After the June 18, 1914 assassination of Austria’s Archduke Ferdinand and his wife Sophie at the hand of a Serb nationalist, the coming conflict forced nations such as Germany, Russia, Britain, and France to honor treaties and mutual-protection agreements that had been made. By the time Austria-Hungary officially declared war on Serbia on July 28, 1914, a host of nations were already caught up in what came to be known as ‘The Great War’ and ‘The War To End All Wars.’ In the end, 16 million were dead and another 20 million were wounded. The years leading up to the outbreak of hostilities saw a decreased use of intelligence-gathering spies.

If the war officially began on July 28, then July 27 found most of the world’s nations with extremely weak or fledgling intelligence services—an issue that would become a pattern with many of the world’s so-called ‘superpowers’ between conflicts.

Russia operated a secret police and had agents of the czar for special internal circumstances, but its foreign intelligence capabilities were just about nonexistent. The French military and government both had trained intelligence services, but had no centralized agency to process and disseminate critical finished information. The United States had developed fairly robust domestic intelligence and investigative services in their naval and Army intelligence, and their Federal Bureau of Investigation.

Here is a bit of strange trivia: The Justice Department’s Bureau of Investigation (the forerunner of the FBI) was established in 1908 out of concern that Secret Service agents were spying on members of Congress. President Woodrow Wilson’s policy of open diplomacy made him suspicious of intelligence and gave him a general disdain for spies. It was not until the U.S. finally entered the war in 1917 that a serious devotion to fully developing foreign intelligence operations was taken on.

Britain had a well-developed military intelligence system, coordinated through the Office of Military Intelligence. British intelligence officers ran operations that covered the spectrum, from signals intelligence, or SIGINT (including wire taps), to HUMINT (human-based intelligence). The Brits had plenty of experience in foreign intelligence, with the vast expanse of British colonial holdings across the globe providing numerous outposts for intelligence operations. Britain was also among the first to employ agents devoted to the practice of industrial espionage, conducting wartime surveillance of German weapons manufacturing. In the eyes of many historians, it was Woodrow Wilson’s relationship with the British intelligence attaché in Washington D.C. that played a large part in the U.S. entering the war after resisting for so long.

Germany had apparently seen the writing on the wall, and had worked extensively to develop a sophisticated and far-reaching intelligence community.
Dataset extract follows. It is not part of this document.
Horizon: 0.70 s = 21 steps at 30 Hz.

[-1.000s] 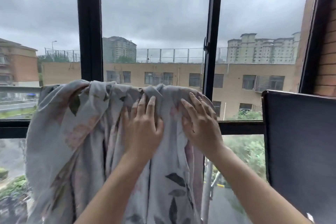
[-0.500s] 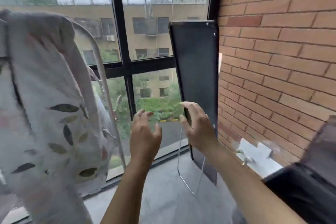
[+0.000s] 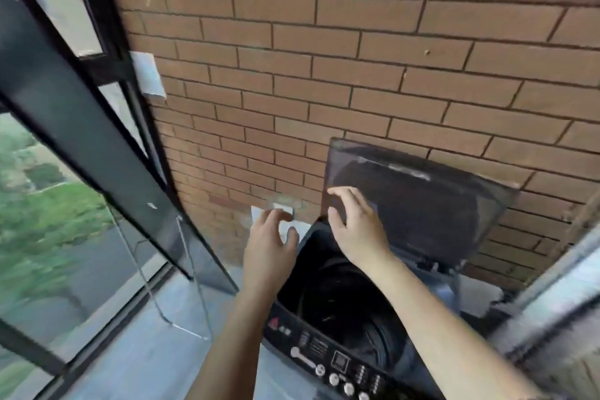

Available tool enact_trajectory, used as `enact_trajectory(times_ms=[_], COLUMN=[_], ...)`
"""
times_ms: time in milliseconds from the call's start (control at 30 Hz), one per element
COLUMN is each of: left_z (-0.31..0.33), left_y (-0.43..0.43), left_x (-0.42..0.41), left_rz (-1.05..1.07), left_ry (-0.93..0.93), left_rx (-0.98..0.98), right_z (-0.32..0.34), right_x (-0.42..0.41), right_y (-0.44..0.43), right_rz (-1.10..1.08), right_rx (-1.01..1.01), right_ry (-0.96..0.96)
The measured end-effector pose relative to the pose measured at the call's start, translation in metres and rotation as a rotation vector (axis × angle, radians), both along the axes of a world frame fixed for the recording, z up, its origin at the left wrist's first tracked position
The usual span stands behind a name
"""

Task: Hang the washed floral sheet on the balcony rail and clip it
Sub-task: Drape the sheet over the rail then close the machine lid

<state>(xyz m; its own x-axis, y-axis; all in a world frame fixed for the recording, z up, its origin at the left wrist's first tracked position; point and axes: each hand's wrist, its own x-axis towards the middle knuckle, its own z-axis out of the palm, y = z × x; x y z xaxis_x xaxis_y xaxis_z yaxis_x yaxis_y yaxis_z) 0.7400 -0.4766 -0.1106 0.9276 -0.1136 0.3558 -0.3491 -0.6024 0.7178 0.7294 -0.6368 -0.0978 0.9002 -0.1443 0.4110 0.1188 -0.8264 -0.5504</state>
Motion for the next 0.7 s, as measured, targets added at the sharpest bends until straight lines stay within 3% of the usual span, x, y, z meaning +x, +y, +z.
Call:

The civilian German intelligence service, the Abwehr, employed a comprehensive network of spies and informants across Europe, North Africa, the Middle East, and in the United States. German intelligence successfully employed wire taps, infiltrating many foreign government offices before the outbreak of the war. One early German victory came at the Battle of Tannenburg, when they used intercepted uncoded radio intelligence to ascertain that attacking Russian forces in the north and south were not coordinating, thus creating a weakness that German forces could exploit.

One of the most famous uses of intelligence during the war came as a result of British intelligence. When Germany began unrestricted submarine warfare against shipping in the Atlantic, her government assumed that the United States would enter the fight. Hoping to distract them from entering the war in Europe, Foreign Minister Arthur Zimmerman sent a coded message to the government of Mexico. In the message, Zimmerman proposed that Mexico attack the United States, and in return, Germany promised to reward them with territory that it had lost in the 1830s and 1840s, mainly Texas, New Mexico, and Arizona. The British were able to intercept, decipher, and deliver a warning to the United States government (here is where Wilson’s relationship with the top British spy in Washington comes into play). Six weeks later, the U.S. declared war on Germany.

The war had its share of notable (and infamous) intelligence officers and agents. On the German side, there was Walter von Gerich, a Finnish civil servant and later an agent in Germany during the war. In 1917, he was arrested while posing as German baron and diplomatic courier Walter von Rautenfels in Norway, and charged with planning sabotage. Gerich was caught with several suitcases filled with explosives marked as diplomatic luggage. Among the explosives were more than one hundred explosive bombs and one hundred firebombs, along with detonators and other supporting equipment. Citing his role as an official courier, diplomatic pressure from Germany convinced the Norwegians to release Gerich. Apparently not having the same immunity, several other involved persons were eventually sentenced to imprisonment.